Трезор подтянулся, по телу его пробежала нервная дрожь. От волнения у меня пересохло в горле. Я перестал грести. Саня тихо подгребал одним веслом, направляя лодку во фланг утиной флотилии. Быстро раздевшись, мы со Степкой одновременно плюхнулись в воду, едва не опрокинув лодку. Утки с кряканьем бросились в разные стороны. Я уже почти настиг их вожака; еще одно усилие, еще один взмах руки — и вдруг слышу:

— Ану, хлопче, вилазь...

Я и сам уже мечтал ощутить под ногами твердую почву, А утиное племя подняло такой шум, словно их всех собирались истребить.

На берегу стоит дядька в холщовой белой рубахе и таких же штанах, с буденновскими пшеничными усами и лицом цвета жженого кофе. Одной ноги у него нет, ее заменяет деревяшка.

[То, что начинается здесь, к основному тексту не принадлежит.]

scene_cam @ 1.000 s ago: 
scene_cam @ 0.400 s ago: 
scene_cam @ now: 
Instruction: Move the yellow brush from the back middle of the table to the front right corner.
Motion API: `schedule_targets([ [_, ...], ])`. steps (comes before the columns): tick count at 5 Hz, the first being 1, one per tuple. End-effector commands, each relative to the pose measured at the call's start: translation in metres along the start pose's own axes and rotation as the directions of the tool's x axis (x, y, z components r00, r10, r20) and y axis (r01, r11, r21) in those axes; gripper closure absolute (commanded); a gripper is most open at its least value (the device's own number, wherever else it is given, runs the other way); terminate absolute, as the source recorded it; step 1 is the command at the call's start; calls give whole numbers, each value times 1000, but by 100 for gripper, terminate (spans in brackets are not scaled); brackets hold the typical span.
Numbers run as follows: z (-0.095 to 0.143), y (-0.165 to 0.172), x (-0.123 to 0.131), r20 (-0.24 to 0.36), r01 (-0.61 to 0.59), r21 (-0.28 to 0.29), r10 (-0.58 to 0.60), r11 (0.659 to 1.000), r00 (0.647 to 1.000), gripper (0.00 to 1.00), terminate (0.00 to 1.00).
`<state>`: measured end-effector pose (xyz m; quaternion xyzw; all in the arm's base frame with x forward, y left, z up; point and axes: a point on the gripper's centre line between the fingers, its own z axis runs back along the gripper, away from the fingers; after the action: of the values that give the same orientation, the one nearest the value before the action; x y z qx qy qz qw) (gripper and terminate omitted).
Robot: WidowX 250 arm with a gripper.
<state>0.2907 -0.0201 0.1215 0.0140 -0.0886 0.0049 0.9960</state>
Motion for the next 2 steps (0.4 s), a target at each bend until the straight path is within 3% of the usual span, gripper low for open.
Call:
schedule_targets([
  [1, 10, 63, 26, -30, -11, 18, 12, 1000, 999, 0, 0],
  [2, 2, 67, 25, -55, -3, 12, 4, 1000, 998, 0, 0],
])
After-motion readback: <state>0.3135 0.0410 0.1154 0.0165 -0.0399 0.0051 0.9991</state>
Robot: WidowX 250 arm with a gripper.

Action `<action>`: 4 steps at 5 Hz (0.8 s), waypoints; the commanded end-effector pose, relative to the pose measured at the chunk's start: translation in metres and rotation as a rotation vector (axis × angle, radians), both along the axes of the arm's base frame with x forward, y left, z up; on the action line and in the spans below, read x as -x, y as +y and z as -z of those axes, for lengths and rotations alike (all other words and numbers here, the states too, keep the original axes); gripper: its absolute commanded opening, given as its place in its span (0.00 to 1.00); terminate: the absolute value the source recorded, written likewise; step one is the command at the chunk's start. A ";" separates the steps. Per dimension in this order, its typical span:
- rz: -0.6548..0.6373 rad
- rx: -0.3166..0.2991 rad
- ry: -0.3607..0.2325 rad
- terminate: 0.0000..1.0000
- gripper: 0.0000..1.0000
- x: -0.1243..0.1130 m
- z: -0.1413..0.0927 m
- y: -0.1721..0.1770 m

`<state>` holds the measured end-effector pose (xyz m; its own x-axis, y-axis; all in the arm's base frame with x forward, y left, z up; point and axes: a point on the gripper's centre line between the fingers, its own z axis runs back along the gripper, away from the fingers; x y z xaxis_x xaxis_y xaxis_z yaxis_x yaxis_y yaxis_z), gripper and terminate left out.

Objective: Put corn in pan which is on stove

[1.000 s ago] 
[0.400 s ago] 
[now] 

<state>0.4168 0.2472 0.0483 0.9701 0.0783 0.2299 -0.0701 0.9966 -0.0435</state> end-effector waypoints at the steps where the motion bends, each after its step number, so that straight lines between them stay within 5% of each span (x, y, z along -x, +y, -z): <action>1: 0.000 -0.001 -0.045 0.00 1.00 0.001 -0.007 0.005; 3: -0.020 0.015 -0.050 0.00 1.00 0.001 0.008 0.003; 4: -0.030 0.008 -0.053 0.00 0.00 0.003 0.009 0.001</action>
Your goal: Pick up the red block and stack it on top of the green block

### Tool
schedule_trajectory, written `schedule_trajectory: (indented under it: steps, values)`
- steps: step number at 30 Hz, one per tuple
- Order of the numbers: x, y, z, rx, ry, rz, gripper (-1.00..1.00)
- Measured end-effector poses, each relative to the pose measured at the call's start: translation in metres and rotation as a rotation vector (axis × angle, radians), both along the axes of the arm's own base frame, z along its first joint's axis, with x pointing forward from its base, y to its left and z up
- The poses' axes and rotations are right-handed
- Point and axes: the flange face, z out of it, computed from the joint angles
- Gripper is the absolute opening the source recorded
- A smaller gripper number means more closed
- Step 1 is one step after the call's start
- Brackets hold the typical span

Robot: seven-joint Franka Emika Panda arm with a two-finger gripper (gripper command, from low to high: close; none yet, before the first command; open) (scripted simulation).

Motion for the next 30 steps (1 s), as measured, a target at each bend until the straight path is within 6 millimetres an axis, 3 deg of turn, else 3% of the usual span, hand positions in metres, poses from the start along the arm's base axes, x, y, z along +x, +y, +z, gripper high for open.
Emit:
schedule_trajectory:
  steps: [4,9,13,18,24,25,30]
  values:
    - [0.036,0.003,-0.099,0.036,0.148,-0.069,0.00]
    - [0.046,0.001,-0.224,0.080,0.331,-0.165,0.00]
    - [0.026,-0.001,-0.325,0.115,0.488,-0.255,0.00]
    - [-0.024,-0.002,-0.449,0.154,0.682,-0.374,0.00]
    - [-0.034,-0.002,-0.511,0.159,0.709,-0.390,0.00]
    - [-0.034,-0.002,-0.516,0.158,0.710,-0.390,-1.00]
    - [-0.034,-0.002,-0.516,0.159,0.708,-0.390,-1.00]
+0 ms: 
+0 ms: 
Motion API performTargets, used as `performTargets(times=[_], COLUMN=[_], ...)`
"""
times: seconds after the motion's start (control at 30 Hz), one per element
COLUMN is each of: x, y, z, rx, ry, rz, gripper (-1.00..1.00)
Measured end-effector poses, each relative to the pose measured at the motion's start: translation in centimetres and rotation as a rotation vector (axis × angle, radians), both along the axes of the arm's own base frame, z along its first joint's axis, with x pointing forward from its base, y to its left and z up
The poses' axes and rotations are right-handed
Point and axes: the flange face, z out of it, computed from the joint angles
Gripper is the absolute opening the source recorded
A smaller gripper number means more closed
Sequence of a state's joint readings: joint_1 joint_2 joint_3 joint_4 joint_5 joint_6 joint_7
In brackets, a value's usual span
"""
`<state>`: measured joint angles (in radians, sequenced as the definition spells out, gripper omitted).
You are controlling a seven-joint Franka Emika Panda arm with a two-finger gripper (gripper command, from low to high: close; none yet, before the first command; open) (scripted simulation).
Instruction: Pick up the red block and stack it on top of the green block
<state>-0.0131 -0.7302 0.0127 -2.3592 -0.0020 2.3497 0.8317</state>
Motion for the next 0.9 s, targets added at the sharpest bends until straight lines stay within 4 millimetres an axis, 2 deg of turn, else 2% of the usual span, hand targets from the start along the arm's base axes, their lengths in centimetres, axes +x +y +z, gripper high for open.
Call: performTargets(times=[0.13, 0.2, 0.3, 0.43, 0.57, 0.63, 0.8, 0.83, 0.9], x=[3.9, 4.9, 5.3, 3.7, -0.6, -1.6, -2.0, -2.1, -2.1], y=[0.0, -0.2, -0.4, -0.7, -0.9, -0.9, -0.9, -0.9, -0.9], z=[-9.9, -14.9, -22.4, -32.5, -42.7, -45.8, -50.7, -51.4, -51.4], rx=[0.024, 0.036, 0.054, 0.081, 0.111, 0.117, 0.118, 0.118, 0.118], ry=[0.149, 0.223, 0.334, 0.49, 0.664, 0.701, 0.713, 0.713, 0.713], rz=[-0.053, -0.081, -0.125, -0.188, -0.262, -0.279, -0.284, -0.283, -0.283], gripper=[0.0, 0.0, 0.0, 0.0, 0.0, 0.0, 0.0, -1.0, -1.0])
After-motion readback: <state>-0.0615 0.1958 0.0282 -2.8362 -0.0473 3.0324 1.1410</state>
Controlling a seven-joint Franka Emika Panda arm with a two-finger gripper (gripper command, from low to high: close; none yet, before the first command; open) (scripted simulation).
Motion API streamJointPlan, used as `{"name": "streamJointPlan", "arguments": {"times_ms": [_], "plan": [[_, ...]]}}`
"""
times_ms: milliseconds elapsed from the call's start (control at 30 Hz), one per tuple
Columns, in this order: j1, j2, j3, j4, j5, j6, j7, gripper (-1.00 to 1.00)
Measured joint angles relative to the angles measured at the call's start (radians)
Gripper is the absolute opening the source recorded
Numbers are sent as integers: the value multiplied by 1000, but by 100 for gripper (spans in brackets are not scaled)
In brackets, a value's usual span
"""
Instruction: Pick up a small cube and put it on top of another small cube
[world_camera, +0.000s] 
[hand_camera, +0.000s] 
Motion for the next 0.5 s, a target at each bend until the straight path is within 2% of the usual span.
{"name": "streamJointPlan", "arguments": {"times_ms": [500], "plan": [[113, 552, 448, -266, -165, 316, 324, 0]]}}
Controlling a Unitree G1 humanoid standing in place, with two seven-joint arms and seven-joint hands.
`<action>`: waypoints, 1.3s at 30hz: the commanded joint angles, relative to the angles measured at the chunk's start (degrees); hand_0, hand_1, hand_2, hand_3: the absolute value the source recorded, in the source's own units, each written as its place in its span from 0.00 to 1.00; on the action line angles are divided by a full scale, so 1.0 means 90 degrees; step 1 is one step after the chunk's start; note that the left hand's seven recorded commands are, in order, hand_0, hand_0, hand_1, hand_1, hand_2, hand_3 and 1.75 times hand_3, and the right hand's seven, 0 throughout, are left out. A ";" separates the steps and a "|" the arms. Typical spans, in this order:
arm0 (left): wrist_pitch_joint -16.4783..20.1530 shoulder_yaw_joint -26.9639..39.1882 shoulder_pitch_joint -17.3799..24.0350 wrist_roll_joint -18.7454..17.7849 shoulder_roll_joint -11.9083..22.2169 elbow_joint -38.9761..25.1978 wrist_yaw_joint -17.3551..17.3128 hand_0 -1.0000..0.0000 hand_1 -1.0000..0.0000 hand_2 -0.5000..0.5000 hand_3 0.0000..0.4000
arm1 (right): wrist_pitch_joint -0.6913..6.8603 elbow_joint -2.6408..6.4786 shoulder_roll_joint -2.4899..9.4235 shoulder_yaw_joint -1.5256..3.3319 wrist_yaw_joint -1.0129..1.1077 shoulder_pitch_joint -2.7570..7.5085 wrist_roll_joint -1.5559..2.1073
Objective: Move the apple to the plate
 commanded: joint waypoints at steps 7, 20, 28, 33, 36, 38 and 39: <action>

Наверно, это хозяин утиной флотилии.

— Кажуть вам — вылазьте, хлопцы,— спокойно повторяет он.

Мы со Степкой -первыми предстаем перед одноногим, Санька, не желая оставлять нас в беде, также причаливает к берегу. Рядом, поникнув головой, с виноватым видом плетется Трезор.

На пригорке, невдалеке от берега, стоит хата — белая с голубыми оконцами, опрятная и нарядная, как невеста.

— Вы что, хлопцы, гайдамаки? — спрашивает одноногий.

Из садика выпорхнула, словно мотылек, девчонка лет четырнадцати, в светлом платьице и белой косынке.

Глядя на дядьку, на его добрые с хитринкой глаза, прислушиваясь к его душевному, с хрипотцой, голосу, я даже успокоился.

И вдруг Степка вышел чуть вперед и, стягивая шпагатом штаны на животе, сказал:

— Здравствуйте, дядя!

— Дай тебе бог здоровьячка, племянничек.

— Град и ливень застали нас ночью на реке и всю жратву начисто попортили, факт,— бойко рассказывает Степка и вдруг, указав на меня, совершенно серьезно добавляет: — А у Вовки нашего хвороба, он вроде припадочный сделался от голода.

Дядька разгладил свои роскошные усы и весело распорядился:

— Ану, доню, вертай до хати та насип нам попоїсти.

Глаза у девчонки синие, брови выгорели на солнце, а волосы, заплетенные в две тугие косички, отливают золотом.

В хате было прохладно, пахло травами. Увидев деревянные ложки, ржаной хлеб и кувшин с молоком, мы повеселели.

Кроме стола, двух широких скамеек и солдатской железной койки, здесь ничего не было. Леся суетилась у стола. Она ловко вытянула из печи горшок и принялась разливать густой ароматный борщ.

Мы накинулись на еду. Один дядька Панас ел неторопливо, с достоинством. После каждой ложки он не спеша вытирал усы. Леся подливала борщ в наши миски. Санька и Степка тоже не страдали отсутствием аппетита, я же ел сосредоточенно и целеустремленно, как человек, сознающий, что такая возможность представится не скоро. У меня желудок страуса, и поглотить я могу, если не остановить вовремя, очень и очень много. Впрочем, дядька Панас отличался деликатностью, которой мог бы позавидовать не только пресловутый начальник вишенской милиции. Пока мы не положили ложек, он не стал задавать нам каких-либо вопросов.